German Marte – P – Have you met his brother, Polish? They used to not get along, but now they’re OK.
Jenrry Mejia – P – But hey, he’s good.
Elvys Quezada – P – Was he named for The King?
Kirk Nieuwenhuis – OF – Is that “new-when-house” or…um…something?
Tim Teufel – Manager – I always found this name funny. Like he’s a character on a children’s show or something.
Reese Havens – IF – Yum.
Brahiam Maldonado – OF – I will name my first child Brahiam. Just don’t tell my future wife.
Jimmy Johnson – P – Nice hair.
Jean Luc Blaquiere – C – Oui oui!
Imbewer Alvarez – IF – I’ve got nothing here. I’ve never seen this name before. Ever.
Dock Doyle – C – Awesome name.
Jordany Valdespin – IF – I’m going to go by “Andrewy” from now on. Just add a “y” to your name and you can be equally cool.
Yohan Almonte – P – If he ends up half as good as Johan, I’ll be happy.
Guillaume Leduc – P – Another name I can’t pronounce. Is that “Gee-yam-me”?
ZeErika Hall – OF – I knew he existed, but I just couldn’t find him on any of the rosters. He was drafted this year. And he may have the greatest name of them all. (H/T to Ted Berg, a.k.a. OGTedBerg) – Update: Further investigations finds him on the roster of the Gulf Coast League affiliate.
Jeurys Familia – P – Sounds like a really bad television show on Univision. And let me tell you, there is some quality programming on that channel.

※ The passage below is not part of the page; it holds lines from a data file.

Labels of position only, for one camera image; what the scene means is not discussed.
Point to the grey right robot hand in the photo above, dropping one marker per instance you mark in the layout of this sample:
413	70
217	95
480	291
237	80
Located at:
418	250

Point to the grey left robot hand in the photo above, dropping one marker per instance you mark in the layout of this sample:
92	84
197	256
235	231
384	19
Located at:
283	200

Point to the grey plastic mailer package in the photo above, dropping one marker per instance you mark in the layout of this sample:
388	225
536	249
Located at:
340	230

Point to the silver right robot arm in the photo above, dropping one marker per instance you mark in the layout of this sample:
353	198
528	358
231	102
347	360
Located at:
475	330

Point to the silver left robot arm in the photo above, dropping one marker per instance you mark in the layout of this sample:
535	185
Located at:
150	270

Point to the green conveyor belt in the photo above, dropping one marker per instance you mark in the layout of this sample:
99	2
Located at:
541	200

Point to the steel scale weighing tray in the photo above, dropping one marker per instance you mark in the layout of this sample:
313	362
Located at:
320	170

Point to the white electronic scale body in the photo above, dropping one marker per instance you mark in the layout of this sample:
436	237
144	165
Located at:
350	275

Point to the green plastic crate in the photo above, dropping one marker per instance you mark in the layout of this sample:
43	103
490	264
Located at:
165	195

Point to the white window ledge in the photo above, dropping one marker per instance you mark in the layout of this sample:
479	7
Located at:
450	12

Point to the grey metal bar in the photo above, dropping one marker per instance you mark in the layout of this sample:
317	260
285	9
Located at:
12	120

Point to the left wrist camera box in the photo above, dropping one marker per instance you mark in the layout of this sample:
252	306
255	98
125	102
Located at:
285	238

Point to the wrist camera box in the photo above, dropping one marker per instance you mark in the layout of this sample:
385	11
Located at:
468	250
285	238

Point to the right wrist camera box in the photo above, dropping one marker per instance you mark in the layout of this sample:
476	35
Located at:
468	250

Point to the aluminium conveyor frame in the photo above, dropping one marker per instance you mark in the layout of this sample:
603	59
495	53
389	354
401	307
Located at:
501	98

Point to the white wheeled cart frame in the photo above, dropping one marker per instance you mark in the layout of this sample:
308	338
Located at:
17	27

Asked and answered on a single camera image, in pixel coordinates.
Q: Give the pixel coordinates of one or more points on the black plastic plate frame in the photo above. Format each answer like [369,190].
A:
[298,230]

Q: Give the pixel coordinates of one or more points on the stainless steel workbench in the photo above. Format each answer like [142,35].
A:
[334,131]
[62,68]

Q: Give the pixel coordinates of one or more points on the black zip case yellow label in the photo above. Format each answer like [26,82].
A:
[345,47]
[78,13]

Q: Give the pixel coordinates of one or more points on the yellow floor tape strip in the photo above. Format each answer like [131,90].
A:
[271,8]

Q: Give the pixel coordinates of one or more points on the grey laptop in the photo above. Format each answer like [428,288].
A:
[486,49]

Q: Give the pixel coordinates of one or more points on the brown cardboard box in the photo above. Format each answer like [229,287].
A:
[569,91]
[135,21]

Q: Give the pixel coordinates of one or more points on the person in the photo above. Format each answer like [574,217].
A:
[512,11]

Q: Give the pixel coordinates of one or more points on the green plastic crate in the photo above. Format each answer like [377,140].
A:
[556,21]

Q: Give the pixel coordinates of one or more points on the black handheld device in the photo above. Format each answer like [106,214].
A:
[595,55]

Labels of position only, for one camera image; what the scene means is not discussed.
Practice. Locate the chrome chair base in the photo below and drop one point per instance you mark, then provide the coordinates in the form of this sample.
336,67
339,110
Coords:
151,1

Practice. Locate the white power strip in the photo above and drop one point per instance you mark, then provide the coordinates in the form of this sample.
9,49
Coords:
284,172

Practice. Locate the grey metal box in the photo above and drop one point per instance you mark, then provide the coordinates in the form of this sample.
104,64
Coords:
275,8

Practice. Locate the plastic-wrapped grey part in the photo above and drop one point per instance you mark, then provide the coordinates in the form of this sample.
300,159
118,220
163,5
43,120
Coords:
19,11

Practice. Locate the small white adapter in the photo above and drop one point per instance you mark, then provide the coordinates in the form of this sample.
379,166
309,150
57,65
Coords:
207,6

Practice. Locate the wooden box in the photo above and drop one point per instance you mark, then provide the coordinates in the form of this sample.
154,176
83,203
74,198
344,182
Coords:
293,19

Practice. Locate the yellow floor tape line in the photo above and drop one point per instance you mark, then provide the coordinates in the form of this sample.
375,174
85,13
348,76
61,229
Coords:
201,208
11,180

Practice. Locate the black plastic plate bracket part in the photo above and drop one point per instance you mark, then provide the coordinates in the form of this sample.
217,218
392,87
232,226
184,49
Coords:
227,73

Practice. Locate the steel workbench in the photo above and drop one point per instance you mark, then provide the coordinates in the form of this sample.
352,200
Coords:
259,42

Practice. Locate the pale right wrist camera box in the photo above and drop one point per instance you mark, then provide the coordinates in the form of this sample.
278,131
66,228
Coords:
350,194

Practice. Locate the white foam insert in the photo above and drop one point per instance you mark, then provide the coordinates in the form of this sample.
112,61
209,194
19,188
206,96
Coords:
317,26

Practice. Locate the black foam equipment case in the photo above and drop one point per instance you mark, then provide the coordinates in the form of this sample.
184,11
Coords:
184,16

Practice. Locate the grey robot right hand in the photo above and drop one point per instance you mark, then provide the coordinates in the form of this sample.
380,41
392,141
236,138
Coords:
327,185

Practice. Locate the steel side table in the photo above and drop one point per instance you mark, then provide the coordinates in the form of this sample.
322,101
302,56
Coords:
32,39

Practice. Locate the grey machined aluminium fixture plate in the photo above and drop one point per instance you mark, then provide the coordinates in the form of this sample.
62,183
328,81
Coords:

Lachlan Hodge – P – Lachlan spends his free time hunting kangaroos in the brush down under.
Jimber Mueses – P – My goodness. This GCL team might beat out the B-Mets for greatest names.
Nelfi Zapata – C – Anyone named Nelfi is OK in my book.
Aderlin Rodriguez – IF – Aderlin! Aderlin! Aderlin!
Wilfredo Tovar – IF – By far my favorite name.
Ray Van Gurp – IF – No, this is my favorite.
Marinus Vernooij – IF – Actually, it’s this one.
There were a few others along the way that I snickered at, but didn’t think belonged on the list. Did I miss anyone? How about some historic silly Mets names? Let’s hear them in the comments.